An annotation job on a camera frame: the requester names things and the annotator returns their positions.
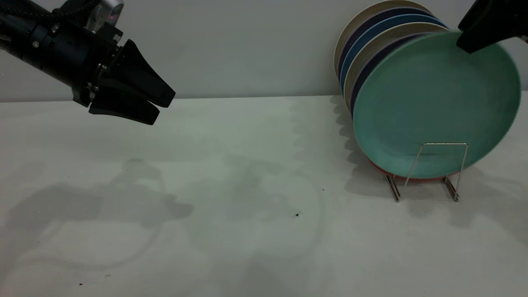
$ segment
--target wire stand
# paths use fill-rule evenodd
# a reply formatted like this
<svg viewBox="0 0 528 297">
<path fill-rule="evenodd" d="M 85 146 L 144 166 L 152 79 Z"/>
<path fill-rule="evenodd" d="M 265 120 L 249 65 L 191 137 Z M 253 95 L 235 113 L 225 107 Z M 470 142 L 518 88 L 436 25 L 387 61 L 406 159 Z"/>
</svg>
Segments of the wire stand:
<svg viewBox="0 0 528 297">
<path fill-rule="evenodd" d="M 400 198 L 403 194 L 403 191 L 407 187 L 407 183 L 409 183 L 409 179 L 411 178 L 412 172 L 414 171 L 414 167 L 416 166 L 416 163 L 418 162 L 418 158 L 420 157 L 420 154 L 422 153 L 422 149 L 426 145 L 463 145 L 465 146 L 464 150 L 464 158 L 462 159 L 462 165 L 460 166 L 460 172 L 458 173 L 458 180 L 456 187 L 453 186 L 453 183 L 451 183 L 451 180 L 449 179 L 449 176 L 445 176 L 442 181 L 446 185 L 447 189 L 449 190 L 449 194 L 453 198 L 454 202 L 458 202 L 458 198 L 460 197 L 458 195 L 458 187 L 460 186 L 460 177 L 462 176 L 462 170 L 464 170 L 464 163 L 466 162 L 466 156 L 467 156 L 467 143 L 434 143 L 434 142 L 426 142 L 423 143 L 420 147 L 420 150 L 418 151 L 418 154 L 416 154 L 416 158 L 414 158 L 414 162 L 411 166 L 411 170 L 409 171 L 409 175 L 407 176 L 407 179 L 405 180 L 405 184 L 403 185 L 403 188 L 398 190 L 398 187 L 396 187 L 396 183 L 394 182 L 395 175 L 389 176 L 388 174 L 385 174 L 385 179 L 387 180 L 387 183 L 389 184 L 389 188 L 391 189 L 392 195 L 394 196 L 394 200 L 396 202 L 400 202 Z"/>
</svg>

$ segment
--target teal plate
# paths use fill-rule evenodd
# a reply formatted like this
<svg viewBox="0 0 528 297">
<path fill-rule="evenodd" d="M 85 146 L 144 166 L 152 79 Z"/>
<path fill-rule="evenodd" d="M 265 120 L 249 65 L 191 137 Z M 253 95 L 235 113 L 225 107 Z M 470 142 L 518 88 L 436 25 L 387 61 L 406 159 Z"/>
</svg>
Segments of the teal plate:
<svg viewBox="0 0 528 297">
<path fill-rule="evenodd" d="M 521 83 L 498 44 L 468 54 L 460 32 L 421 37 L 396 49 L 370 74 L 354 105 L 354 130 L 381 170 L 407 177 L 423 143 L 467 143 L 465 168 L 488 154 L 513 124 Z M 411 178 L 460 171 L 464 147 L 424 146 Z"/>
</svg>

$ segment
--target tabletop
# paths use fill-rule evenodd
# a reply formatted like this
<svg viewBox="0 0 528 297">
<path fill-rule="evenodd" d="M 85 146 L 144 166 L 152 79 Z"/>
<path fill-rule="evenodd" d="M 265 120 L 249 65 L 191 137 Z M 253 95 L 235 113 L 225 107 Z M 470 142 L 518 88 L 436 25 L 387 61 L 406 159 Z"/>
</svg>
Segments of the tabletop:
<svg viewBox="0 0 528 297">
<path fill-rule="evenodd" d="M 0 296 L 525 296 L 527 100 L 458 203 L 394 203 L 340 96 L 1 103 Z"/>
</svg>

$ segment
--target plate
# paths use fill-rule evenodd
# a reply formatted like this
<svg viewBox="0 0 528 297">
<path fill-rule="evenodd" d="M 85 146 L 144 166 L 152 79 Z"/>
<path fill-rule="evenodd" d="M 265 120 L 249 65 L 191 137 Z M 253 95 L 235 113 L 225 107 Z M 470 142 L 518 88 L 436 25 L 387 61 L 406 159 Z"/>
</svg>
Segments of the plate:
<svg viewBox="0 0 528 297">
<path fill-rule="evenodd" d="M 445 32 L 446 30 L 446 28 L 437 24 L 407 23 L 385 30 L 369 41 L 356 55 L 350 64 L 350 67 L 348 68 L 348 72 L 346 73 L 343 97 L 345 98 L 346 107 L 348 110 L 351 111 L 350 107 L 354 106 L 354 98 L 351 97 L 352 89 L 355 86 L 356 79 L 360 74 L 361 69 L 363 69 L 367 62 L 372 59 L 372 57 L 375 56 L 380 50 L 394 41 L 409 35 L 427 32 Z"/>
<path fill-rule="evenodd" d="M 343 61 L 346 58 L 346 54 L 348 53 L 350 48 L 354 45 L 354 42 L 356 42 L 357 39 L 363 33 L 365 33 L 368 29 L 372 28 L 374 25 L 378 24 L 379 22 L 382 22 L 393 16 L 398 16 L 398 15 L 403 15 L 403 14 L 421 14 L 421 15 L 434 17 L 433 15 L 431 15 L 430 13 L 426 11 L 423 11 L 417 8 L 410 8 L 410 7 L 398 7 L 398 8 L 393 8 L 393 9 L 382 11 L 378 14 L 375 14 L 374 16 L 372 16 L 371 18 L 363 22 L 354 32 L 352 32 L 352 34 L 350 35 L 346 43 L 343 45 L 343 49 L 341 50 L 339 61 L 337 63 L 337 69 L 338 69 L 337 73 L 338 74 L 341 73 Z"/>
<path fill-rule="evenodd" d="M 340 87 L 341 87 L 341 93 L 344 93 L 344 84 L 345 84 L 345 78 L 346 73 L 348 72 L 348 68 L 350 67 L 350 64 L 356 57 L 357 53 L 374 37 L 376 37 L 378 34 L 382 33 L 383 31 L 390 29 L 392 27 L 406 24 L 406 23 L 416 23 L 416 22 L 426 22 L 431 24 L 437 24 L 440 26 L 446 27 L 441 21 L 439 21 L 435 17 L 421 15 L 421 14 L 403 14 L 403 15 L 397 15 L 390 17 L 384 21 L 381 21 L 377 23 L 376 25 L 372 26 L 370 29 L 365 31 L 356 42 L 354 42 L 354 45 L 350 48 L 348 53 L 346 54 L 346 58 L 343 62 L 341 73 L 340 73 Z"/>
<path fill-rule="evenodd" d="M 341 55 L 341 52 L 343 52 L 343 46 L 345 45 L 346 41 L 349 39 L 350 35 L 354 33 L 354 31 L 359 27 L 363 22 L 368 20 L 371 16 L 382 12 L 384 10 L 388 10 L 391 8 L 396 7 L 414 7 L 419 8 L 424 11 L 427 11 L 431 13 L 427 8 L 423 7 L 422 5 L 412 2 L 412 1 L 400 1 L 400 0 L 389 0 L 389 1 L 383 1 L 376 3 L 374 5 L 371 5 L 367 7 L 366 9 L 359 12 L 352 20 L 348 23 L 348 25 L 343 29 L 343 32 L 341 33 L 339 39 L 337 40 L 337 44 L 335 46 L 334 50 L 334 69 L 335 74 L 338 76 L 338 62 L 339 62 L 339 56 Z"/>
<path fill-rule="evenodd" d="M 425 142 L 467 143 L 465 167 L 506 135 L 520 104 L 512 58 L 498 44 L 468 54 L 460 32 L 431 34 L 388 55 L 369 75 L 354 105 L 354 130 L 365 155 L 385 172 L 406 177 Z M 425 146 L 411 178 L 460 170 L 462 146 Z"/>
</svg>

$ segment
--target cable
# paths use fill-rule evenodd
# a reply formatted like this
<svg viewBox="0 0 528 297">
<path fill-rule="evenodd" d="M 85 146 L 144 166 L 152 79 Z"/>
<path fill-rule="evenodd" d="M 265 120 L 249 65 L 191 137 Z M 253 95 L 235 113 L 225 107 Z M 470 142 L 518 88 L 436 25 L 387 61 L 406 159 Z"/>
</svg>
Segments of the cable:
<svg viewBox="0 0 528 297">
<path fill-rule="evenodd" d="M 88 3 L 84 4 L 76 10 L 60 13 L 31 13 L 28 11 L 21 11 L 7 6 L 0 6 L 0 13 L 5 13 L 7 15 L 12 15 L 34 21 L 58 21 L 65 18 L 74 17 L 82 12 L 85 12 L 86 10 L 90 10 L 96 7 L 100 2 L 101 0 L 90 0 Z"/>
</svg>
* * *
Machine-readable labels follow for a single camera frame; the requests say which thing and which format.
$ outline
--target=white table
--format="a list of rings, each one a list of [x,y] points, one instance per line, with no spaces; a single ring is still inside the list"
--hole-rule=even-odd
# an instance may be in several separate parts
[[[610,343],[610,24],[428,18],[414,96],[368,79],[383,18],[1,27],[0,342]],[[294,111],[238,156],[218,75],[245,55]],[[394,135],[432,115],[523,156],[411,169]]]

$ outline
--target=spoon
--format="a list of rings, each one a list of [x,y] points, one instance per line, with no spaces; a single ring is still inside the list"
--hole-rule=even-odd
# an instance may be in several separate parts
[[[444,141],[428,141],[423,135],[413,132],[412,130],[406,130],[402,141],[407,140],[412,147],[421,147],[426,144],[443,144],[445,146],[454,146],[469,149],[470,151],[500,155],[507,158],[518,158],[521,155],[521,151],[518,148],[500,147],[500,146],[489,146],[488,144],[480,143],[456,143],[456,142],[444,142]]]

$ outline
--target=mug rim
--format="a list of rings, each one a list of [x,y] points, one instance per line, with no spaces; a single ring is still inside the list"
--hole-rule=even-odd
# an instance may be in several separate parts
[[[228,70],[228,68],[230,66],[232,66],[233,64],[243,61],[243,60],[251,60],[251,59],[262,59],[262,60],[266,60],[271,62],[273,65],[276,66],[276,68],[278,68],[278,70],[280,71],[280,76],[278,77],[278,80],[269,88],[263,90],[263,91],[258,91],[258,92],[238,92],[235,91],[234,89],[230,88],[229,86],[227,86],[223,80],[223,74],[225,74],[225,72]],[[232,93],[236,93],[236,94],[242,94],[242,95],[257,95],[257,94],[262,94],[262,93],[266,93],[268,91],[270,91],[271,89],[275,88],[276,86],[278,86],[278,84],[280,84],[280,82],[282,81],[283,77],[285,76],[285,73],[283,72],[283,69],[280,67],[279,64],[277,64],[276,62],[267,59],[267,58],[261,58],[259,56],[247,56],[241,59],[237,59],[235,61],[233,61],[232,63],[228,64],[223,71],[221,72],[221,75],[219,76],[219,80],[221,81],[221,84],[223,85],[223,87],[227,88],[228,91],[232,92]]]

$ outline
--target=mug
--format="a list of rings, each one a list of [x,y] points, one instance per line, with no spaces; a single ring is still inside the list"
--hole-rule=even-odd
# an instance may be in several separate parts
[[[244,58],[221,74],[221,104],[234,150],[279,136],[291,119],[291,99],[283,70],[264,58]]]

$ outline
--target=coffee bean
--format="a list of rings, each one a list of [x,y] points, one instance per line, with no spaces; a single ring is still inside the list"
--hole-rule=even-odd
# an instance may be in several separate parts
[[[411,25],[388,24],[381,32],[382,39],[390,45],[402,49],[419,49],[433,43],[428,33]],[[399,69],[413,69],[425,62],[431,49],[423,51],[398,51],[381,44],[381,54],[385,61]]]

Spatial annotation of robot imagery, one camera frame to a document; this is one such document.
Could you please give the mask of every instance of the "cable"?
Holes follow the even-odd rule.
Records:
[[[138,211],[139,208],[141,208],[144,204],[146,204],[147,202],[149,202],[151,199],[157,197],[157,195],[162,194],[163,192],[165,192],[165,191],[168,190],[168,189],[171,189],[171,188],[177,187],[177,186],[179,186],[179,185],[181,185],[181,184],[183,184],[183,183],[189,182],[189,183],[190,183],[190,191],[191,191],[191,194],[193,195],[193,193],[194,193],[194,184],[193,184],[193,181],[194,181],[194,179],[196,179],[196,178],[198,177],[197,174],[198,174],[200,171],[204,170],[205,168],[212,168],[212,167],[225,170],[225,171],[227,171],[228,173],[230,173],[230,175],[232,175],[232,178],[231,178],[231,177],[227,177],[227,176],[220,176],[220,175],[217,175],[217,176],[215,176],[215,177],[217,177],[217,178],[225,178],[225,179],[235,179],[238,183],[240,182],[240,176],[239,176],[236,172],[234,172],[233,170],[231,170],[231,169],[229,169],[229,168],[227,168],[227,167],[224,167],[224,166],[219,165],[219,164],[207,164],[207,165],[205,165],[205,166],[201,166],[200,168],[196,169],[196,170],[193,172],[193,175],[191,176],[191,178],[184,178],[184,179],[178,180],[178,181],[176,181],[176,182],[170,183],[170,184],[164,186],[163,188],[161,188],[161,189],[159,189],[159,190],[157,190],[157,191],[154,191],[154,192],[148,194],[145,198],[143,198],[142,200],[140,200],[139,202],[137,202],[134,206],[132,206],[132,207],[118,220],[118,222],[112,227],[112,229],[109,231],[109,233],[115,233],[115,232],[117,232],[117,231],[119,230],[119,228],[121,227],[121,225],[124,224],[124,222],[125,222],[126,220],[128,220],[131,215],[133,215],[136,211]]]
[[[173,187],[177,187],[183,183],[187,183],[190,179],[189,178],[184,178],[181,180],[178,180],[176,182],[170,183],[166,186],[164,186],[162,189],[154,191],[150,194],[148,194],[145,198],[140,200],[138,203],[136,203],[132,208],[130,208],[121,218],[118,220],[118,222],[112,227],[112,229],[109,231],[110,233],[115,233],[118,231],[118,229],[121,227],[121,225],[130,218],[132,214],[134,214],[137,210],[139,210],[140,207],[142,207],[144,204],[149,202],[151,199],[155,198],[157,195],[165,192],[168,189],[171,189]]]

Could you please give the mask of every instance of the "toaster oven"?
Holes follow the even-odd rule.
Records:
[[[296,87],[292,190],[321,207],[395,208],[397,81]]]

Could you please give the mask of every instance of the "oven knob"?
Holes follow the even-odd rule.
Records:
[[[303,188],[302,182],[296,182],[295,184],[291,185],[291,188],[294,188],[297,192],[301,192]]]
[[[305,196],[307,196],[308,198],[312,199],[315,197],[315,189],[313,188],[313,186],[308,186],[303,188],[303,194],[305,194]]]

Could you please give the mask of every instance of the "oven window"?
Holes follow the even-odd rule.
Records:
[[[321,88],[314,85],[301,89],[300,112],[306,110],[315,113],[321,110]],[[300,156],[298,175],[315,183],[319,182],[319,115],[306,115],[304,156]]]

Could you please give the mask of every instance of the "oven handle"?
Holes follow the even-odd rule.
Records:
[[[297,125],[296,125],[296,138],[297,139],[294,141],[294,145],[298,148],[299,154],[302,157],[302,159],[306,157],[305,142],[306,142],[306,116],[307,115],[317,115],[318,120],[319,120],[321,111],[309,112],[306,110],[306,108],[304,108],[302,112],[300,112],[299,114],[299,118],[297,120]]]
...
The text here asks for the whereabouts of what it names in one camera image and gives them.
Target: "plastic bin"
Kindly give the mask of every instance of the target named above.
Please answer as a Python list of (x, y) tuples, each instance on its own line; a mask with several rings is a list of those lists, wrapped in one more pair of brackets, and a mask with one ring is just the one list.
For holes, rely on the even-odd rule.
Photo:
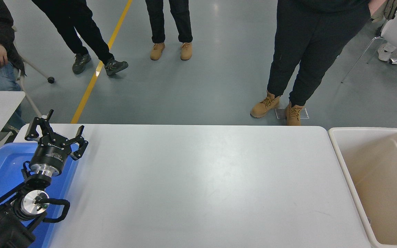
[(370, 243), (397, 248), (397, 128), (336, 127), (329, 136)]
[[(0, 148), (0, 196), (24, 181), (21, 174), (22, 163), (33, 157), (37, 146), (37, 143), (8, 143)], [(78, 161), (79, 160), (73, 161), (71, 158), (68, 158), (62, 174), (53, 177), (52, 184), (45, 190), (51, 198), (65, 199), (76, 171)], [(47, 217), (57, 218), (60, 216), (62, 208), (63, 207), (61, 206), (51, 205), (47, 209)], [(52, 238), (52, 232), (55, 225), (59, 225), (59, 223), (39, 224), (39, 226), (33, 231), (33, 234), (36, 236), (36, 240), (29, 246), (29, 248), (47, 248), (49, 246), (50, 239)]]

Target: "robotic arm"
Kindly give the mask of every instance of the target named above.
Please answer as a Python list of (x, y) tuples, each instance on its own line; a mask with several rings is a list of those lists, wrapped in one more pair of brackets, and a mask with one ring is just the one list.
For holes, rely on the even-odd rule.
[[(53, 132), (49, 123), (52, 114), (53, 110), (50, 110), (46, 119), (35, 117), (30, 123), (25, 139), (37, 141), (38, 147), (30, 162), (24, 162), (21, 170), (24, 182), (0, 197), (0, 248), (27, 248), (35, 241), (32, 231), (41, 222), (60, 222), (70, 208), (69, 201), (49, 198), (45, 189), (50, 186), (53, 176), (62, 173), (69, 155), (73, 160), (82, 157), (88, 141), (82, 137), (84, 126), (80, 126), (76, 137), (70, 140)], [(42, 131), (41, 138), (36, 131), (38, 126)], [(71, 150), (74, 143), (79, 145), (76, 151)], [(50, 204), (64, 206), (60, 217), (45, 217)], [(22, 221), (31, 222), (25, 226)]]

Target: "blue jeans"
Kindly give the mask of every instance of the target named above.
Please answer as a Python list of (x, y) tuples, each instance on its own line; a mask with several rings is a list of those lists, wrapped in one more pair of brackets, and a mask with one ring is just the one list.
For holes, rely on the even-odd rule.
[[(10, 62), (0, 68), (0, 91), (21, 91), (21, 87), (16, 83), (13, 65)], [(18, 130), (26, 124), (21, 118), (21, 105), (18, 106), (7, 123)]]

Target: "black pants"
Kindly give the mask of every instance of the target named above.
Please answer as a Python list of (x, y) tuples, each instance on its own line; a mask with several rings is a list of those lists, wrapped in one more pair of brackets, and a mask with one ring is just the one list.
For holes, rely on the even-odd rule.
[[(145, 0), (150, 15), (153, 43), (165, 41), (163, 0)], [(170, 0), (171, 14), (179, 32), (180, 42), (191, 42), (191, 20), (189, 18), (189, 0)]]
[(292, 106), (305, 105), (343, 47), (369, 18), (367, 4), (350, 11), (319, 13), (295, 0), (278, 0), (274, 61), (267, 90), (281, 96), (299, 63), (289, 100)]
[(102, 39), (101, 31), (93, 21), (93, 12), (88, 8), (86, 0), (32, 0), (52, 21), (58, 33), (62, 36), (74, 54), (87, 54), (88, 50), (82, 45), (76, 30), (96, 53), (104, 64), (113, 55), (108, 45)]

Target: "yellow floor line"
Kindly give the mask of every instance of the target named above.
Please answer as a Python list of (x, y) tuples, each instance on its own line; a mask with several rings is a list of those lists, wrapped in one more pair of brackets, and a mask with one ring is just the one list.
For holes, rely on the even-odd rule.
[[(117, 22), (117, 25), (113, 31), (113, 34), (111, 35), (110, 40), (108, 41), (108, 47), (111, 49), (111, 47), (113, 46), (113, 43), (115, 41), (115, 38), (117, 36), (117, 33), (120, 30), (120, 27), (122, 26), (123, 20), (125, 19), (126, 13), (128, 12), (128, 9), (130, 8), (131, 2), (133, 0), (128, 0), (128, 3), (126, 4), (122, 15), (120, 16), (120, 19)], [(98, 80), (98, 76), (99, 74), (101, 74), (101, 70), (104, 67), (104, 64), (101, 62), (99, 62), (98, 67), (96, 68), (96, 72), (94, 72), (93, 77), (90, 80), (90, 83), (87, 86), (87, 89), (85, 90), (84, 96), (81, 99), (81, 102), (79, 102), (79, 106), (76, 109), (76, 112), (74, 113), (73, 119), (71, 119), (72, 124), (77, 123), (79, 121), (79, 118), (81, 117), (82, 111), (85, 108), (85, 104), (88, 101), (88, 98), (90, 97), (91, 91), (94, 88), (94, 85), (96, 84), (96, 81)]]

> [Task]:
Where the string "annotation" shows up in the listing above, copy the line that holds it.

> [Written response]:
An annotation job on a camera frame: the requester names things and the annotator returns their positions.
Spatial annotation of robot imagery, one camera frame to a document; this is one such document.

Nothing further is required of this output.